▶ **Directions for this task**: Exact reproduction of all the data is required, with pictures excluded.

▶ **Material provided**:
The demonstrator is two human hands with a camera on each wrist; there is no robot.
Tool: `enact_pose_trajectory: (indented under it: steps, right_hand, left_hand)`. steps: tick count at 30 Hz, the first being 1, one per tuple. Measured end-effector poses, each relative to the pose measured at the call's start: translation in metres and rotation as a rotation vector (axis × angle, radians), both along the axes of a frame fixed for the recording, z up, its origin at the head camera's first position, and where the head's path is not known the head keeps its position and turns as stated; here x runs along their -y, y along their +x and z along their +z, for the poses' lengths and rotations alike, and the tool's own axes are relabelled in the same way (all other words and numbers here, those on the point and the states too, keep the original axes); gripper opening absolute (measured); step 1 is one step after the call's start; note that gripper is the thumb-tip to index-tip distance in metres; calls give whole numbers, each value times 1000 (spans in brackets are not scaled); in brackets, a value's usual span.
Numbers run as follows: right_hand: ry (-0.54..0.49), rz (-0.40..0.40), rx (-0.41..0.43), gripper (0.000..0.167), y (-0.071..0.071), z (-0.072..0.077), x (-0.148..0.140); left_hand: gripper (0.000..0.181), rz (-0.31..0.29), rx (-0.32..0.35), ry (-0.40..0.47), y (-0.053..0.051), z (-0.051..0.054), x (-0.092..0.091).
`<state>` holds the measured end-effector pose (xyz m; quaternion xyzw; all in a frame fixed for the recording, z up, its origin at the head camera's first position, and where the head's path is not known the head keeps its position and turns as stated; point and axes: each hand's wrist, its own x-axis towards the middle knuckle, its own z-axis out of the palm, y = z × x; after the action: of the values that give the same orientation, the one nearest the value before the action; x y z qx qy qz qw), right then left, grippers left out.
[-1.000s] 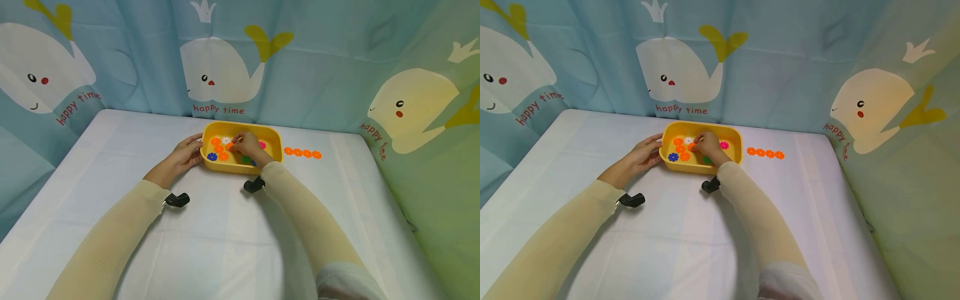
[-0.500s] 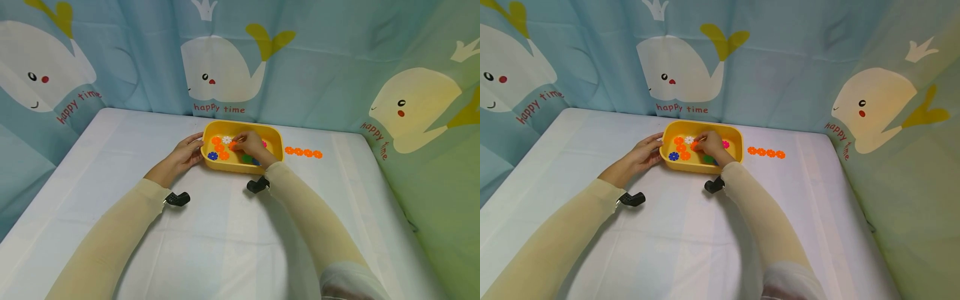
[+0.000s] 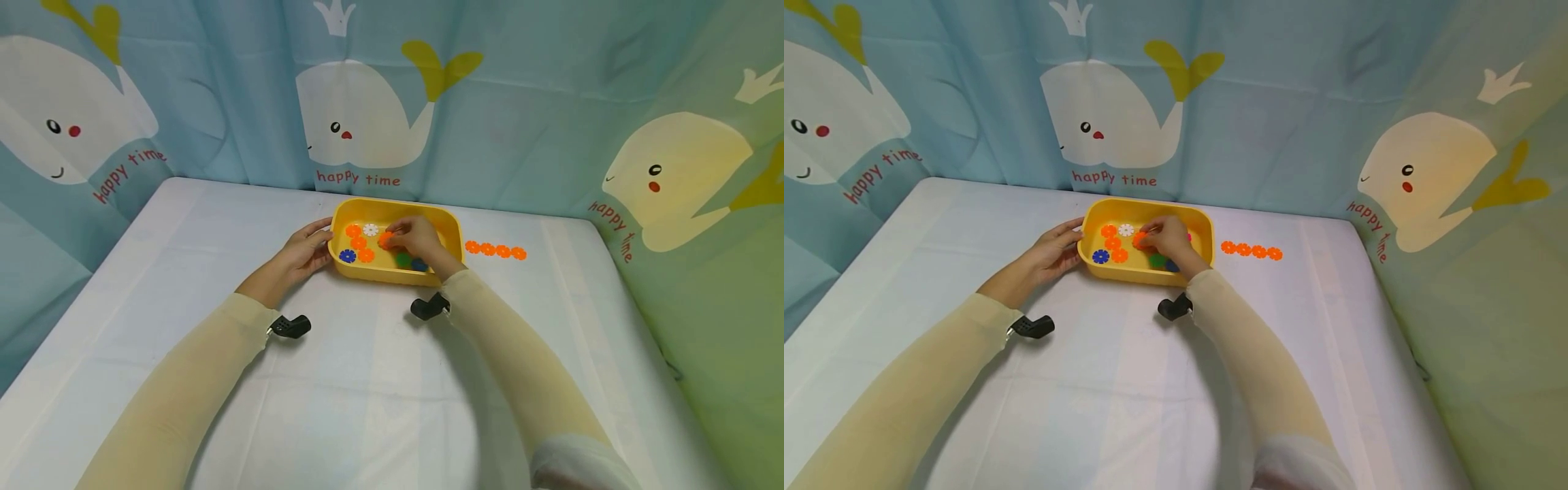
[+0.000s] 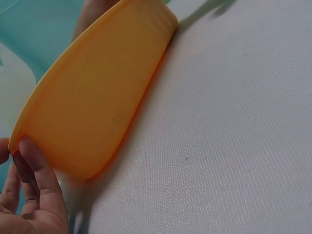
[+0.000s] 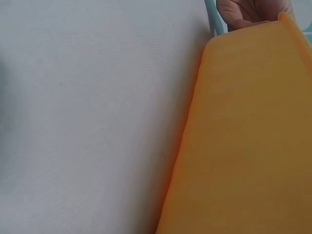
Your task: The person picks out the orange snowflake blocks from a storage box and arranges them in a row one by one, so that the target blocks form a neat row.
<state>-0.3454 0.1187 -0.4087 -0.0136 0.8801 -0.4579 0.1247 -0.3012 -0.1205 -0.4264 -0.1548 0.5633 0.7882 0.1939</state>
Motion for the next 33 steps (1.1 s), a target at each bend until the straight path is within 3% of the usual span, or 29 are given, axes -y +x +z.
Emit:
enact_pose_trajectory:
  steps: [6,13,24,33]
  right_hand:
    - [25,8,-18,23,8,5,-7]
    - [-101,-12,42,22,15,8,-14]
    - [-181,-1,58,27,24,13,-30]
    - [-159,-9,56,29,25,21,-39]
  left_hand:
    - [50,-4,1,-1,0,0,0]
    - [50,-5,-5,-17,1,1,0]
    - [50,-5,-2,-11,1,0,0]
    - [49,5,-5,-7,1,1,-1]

▶ **Response to the exercise**:
The demonstrator is two human hands with a camera on each wrist; there is no robot.
Tool: `enact_pose_trajectory: (indented under it: steps, right_hand, left_hand)`. steps: tick count at 30 Hz, the first being 1, one per tuple. Measured end-effector poses, each relative to the pose measured at the call's start: translation in metres and rotation as a rotation vector (axis × angle, radians), both along the axes of a frame fixed for the recording, z up, its origin at the head camera's first position, and where the head's path is not known the head keeps its position and turns as stated; here x runs along their -y, y along their +x and z along their +z, for the poses' lengths and rotations alike, and the tool's own axes are relabelled in the same way (all other words and numbers here, those on the point and the states too, keep the original axes); gripper opening absolute (measured); step 1 is one step after the call's start; note that gripper is the thumb-tip to index-tip distance in metres; calls give whole numbers, each value times 1000 (spans in brackets are not scaled); in brackets, a value's usual span.
Numbers run as follows: right_hand: ry (-0.54..0.49), rz (-0.40..0.40), rx (-0.41..0.43), gripper (0.000..0.167), y (-0.071..0.071), z (-0.072..0.077), x (-0.148..0.140); left_hand: gripper (0.000..0.181), rz (-0.31..0.29), rx (-0.32..0.35), ry (-0.40..0.47), y (-0.053..0.051), z (-0.051..0.054), x (-0.092..0.091).
`<state>` holds the measured end-effector pose (xyz m; quaternion xyzw; all in a frame fixed for the recording, z up, its origin at the head camera's first position, and where the head's path is not known the head keeps its position and turns as stated; point and axes: each hand's wrist, its own x-axis towards the middle knuckle, its own z-axis out of the palm, y = z × x; after the action: of the values that give the same orientation, the one nearest the value before the action; x y z qx qy qz qw), right then left, grippers left out.
[-1.000s] 
[-0.500s] 
[+0.000s] 
[+0.000s] 
[+0.000s] 
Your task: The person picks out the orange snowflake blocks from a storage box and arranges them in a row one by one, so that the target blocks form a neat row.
<state>-0.3454 0.1187 -0.4087 -0.0136 0.8801 -0.4579 0.1247 -0.3012 -0.1205 -0.4264 -0.1548 0.5633 0.7882 0.1939</state>
Motion for the next 33 steps (1.1 s), a target at each bend until the straight path is within 3% of the usual span, or 29 are given, axes -y +x +z.
Emit:
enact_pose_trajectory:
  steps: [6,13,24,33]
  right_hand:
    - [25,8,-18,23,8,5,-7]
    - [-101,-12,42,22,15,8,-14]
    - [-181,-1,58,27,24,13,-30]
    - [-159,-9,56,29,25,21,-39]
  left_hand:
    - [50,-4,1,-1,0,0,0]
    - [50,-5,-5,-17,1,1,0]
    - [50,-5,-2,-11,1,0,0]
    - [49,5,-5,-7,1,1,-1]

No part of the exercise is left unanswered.